Every record below is to be repeated exactly, with the pictures left out.
————
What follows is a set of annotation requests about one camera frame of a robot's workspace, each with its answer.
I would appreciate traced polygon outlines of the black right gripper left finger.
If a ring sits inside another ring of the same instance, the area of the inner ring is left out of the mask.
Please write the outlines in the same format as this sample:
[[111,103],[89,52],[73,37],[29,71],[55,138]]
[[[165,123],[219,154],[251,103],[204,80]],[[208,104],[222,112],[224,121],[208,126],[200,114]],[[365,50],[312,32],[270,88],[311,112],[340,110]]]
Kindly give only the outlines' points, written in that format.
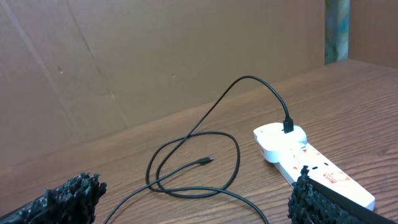
[[80,175],[1,217],[3,224],[92,224],[95,208],[106,193],[99,174]]

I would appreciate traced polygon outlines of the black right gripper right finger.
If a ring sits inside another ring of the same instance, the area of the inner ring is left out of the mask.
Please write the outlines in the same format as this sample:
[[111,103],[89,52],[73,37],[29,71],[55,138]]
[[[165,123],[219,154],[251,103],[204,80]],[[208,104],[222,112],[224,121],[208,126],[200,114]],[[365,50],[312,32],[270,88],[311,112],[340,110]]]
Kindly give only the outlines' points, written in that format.
[[368,210],[308,175],[303,166],[293,183],[288,218],[294,224],[395,224],[395,221]]
————
■ Task result:
What follows is a set of annotation requests about one camera frame of a robot's workspace, each with its answer.
I would appreciate traced polygon outlines of the black right gripper left finger.
If a ring sits inside another ring of the same instance, the area of the inner ring is left out of the mask.
Please write the outlines in the same format as this sample:
[[111,103],[89,52],[73,37],[29,71],[55,138]]
[[[165,123],[219,154],[251,103],[204,80]],[[208,104],[222,112],[224,121],[208,126],[200,114]],[[365,50],[312,32],[270,88],[311,112],[340,110]]]
Kindly give only the outlines' points, written in that format.
[[80,175],[1,217],[3,224],[92,224],[95,208],[106,193],[99,174]]

I would appreciate traced polygon outlines of the black right gripper right finger.
If a ring sits inside another ring of the same instance, the area of the inner ring is left out of the mask.
Please write the outlines in the same format as this sample:
[[111,103],[89,52],[73,37],[29,71],[55,138]]
[[[165,123],[219,154],[251,103],[204,80]],[[208,104],[222,112],[224,121],[208,126],[200,114]],[[365,50],[312,32],[270,88],[311,112],[340,110]]]
Kindly give only the outlines' points, written in that format.
[[368,210],[308,175],[303,166],[293,183],[288,218],[294,224],[395,224],[395,221]]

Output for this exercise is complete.